アンフィンゼンのドグマ

アンフィンゼンのドグマとはタンパク質科学における最も重要な原理のひとつである.多くの研究がこの原理の上に成り立っているといえる.アンフィンゼンのドグマとは'タンパク質のネイティブな立体構造はそのアミノ酸の配列情報によって一意に規定される'というものである.この定説は,1950年代のアンフィンゼン (Anfinsen) によるリボヌクレアーゼA (RNaseA) を用いた実験により確立された.

RNaseA

上はRNaseAの立体構造である.アンフィンゼンは試験管内におけるRNasaAの溶液に変性剤 (尿素) を添加することで変性させ,酵素活性を失活させた.しかし引き続いて行った変性剤を溶液中から取り除くという実験で,失活させた酵素活性が回復することが明らかになった.つまりこの実験事実から,正確なアミノ酸配列を構築するために必要な要素はアミノ酸配列のみであることが見い出された.以上が"タンパク質のネイティブな立体構造はアミノ酸配列のみによって規定される"というアンフィンゼンのドグマが確立されるに至った経緯である,この定説は,RNasaAに限らず多くのタンパク質において成り立っている.

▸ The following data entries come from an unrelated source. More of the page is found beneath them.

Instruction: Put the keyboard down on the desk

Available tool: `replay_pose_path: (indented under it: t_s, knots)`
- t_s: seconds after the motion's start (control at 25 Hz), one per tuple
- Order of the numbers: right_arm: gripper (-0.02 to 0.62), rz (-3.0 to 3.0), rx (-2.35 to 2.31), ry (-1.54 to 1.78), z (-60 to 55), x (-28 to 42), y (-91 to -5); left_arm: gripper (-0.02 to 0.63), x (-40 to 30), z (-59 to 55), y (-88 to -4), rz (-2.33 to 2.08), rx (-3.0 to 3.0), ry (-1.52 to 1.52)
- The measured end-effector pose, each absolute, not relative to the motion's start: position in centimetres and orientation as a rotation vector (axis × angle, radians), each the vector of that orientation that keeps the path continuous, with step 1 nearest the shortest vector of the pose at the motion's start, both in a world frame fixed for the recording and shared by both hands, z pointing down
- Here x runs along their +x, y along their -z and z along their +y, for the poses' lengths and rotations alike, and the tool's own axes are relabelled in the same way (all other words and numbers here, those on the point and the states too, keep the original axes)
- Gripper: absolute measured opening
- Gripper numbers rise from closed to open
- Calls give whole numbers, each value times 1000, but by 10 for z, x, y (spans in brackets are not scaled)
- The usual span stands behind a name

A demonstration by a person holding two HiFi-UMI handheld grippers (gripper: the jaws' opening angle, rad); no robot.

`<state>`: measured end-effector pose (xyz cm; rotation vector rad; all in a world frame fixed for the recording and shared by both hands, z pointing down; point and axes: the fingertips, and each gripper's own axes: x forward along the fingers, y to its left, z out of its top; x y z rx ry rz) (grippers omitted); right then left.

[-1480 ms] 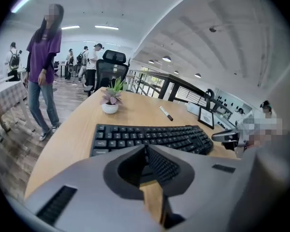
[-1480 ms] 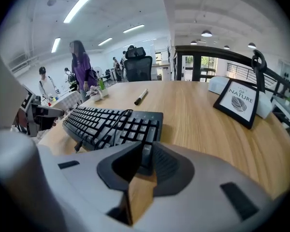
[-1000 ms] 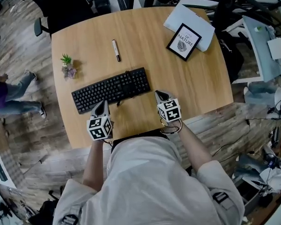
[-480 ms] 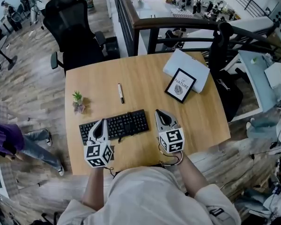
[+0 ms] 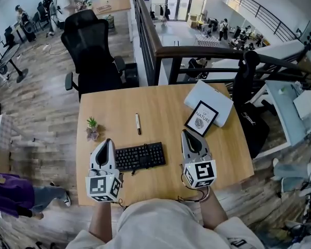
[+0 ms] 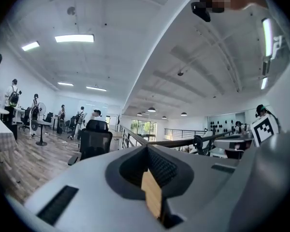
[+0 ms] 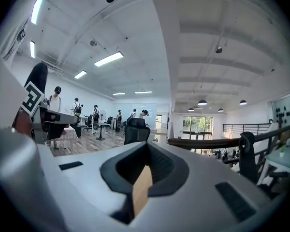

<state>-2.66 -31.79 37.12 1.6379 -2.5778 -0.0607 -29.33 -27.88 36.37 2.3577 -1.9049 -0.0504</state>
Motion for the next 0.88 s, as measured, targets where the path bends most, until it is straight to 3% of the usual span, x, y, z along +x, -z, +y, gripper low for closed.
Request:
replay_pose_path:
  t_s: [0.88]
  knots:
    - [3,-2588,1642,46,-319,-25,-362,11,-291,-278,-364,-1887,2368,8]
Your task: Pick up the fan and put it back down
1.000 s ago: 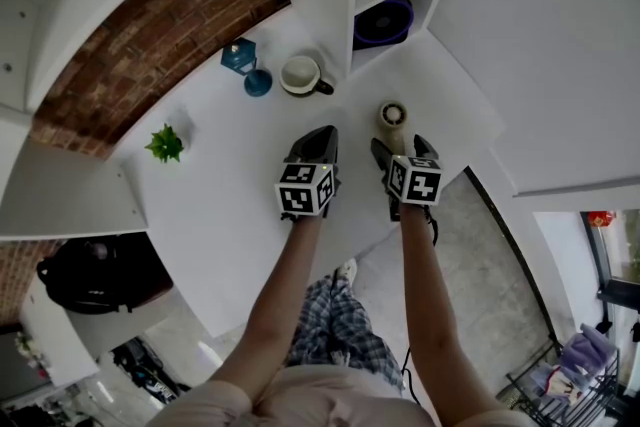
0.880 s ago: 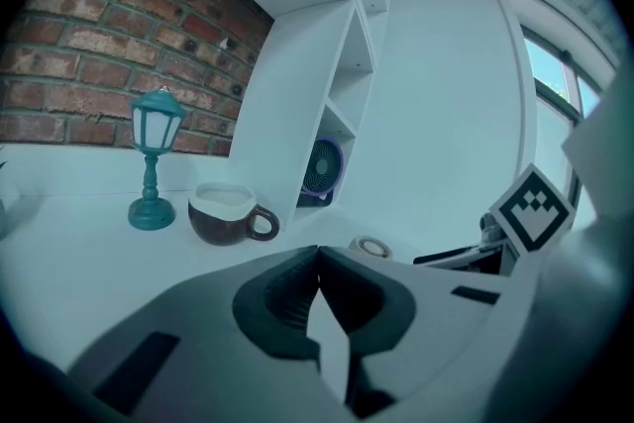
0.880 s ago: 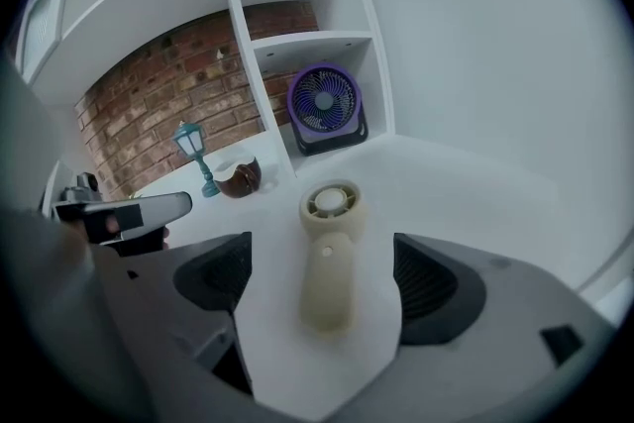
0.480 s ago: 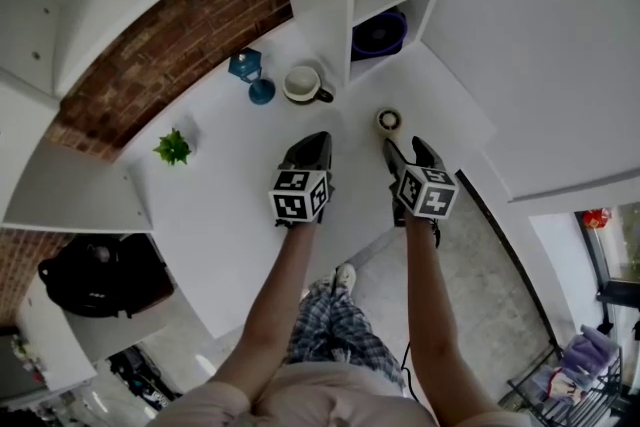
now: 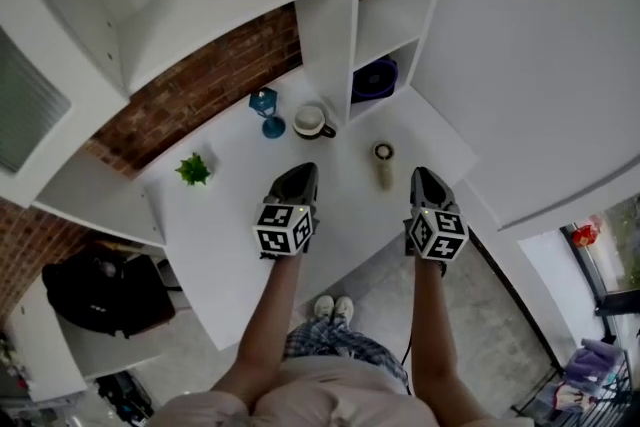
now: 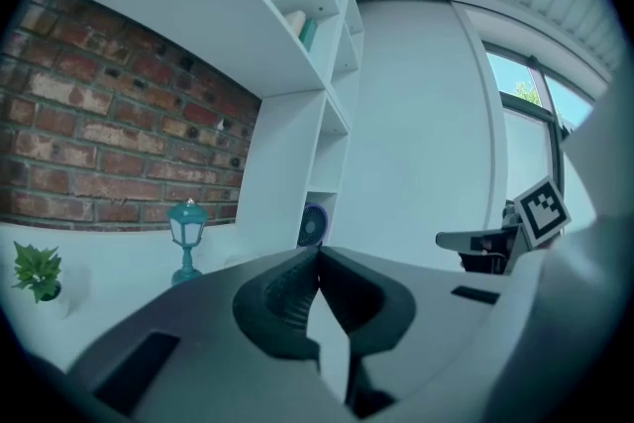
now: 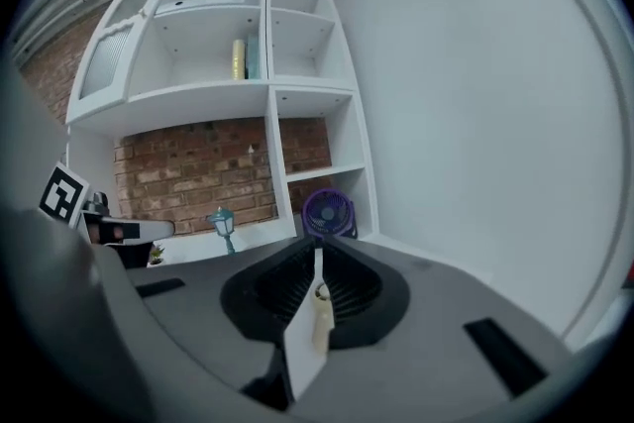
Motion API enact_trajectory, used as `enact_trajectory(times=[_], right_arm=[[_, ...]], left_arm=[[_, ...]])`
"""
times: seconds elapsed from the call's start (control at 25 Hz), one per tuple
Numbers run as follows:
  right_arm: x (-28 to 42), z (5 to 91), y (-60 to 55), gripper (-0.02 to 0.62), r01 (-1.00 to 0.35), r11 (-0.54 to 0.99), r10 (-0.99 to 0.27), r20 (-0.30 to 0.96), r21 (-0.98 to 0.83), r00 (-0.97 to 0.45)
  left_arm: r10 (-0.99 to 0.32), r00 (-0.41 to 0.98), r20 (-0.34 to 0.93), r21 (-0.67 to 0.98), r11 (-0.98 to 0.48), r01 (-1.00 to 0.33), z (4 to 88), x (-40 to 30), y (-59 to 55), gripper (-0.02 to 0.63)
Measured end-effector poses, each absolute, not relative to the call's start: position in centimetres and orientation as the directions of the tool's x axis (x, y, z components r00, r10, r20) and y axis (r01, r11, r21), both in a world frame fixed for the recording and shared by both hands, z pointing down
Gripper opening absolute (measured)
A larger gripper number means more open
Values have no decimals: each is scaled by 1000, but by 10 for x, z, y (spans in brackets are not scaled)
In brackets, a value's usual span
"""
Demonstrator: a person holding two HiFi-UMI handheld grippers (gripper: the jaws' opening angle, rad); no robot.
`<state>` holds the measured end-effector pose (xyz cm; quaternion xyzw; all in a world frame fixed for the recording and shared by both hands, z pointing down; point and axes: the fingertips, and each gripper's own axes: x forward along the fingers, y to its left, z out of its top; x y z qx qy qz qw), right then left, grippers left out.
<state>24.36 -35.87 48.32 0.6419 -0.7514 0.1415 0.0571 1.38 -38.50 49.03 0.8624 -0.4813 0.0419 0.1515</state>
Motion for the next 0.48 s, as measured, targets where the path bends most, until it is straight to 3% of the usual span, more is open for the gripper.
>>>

しかし,長らく受け入れられてきた以上の定説であるが,1980年代初頭に反例が発見された.プリオンタンパク質のアミノ酸配列は健常なヒト体内で発現される正常型タンパク質と完全に一致するにも関わらず,その立体構造には大きな違いがある.アミノ酸配列によってタンパク質構造が一意に決定されない好例である.'ネイティブな立体構造'の定義によるものの,プリオンタンパク質の存在はアンフィンゼンのドグマの反例となり得る.その他のアミロイド病,アルツハイマー病やパーキンソン病もタンパク質のフォールディングの変化 (ミスフォールディング) が原因となる病気 (フォールディング病) であり,アンフィンゼンのドグマの反例といえる.